The result? Students come to class prepared, but not passive. They engage. They argue. They learn. And after class, they write reflections: “What did AI get wrong? What did I learn in the discussion that AI missed?”

That’s powerful learning. Not memorising, but thinking.

WHAT HASN’T CHANGED

Despite all the tech, one thing remains the same: Accounting still requires judgment.

AI can analyse the numbers. But *you* have to interpret them. AI can suggest what might be happening, but *you* decide what it means for your business, your client, or your strategy.

Two years ago, I said that there is still a human element that is hard to automate.

And today, I still stand by that.

CONCLUSION

So here we are. AI hasn’t replaced accountants. It hasn’t replaced teachers. But it has changed the way we learn and work. And it will keep changing.

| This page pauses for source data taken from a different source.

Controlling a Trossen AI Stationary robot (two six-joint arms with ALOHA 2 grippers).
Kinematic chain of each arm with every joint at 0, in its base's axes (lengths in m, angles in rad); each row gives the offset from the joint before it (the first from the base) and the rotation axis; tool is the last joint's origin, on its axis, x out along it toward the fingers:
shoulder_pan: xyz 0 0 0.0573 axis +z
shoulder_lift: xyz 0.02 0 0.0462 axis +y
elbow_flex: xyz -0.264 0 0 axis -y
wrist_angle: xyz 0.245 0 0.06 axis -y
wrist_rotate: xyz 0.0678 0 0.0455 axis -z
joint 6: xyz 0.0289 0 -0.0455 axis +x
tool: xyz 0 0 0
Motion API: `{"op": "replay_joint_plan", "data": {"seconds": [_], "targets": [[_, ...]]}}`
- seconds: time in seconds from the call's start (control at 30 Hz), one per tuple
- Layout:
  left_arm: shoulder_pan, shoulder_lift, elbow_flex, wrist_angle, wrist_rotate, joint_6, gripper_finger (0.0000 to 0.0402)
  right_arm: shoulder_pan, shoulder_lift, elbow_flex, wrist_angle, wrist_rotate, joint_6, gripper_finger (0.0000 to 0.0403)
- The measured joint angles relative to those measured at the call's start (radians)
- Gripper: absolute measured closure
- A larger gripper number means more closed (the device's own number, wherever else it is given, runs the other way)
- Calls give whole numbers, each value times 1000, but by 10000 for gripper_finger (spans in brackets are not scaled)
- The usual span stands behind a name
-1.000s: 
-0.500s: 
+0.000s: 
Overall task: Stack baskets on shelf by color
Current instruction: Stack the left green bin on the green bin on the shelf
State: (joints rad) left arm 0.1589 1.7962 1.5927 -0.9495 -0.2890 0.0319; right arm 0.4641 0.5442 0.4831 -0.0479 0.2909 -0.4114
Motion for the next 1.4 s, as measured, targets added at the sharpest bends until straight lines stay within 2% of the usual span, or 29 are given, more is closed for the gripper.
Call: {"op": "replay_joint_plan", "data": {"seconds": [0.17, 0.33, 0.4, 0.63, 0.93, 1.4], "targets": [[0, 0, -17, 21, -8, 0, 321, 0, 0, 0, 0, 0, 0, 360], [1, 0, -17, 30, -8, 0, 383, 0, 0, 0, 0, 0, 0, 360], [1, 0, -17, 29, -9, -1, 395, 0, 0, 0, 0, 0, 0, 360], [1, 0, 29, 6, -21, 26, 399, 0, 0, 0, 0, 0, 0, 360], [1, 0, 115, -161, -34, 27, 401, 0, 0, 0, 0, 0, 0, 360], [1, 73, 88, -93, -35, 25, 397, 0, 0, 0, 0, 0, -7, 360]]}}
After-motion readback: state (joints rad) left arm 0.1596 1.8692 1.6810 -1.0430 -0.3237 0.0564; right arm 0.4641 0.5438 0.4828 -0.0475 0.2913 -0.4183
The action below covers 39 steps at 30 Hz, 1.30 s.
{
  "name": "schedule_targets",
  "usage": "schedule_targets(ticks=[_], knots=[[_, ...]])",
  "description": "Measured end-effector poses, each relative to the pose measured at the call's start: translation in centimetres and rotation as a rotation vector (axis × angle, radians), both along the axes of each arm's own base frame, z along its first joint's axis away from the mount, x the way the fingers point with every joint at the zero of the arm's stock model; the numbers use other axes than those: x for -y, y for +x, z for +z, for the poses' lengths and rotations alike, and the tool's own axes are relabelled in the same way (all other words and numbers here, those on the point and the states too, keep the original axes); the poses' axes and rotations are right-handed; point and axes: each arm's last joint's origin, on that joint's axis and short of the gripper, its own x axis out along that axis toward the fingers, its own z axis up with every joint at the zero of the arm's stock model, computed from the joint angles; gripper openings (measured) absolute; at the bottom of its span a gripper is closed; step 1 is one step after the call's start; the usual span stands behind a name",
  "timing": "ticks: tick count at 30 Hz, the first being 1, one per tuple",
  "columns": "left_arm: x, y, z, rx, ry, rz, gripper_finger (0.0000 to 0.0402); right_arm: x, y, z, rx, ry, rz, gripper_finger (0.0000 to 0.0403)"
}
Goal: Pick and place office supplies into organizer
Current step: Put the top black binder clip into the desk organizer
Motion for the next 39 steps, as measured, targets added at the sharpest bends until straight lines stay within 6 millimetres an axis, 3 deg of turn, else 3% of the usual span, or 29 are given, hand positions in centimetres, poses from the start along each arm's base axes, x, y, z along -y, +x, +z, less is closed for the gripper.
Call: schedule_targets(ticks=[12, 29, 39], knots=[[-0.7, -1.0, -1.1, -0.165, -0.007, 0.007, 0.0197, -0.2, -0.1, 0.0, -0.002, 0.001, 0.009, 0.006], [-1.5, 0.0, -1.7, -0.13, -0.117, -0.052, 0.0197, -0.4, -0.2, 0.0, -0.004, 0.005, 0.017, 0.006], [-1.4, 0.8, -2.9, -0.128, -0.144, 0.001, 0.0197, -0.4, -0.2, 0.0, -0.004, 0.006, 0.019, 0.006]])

Maybe two years from now, AI will be helping us audit in real-time. Or it will draft client memos based on live financials. Who knows? But one thing is clear: the future of accounting isn’t man *or* machine. It’s both. Together.

And here’s something I want to leave you with:

Technology and accounting have always gone hand in hand. From the abacus to the calculator, from spreadsheets to cloud systems, and now to AI. With each leap in technology, the tools get more powerful—but the essence of accounting stays the same. The purpose has never just been about recording numbers. It has always been about making sense of them.

Each new tool doesn’t replace the accountant. It pushes the profession to evolve. To redefine its role. But never to lose its purpose. Because at its core, accounting is about clarity, integrity, and informed decisions. And that purpose will stay the same.

Show notes simplified

In this episode, MJ the tutor revisits the fascinating intersection of artificial intelligence and accounting. We dive deeper into how AI is transforming accounting education, reshaping how students learn and how educators teach, and what it means for the future of the profession.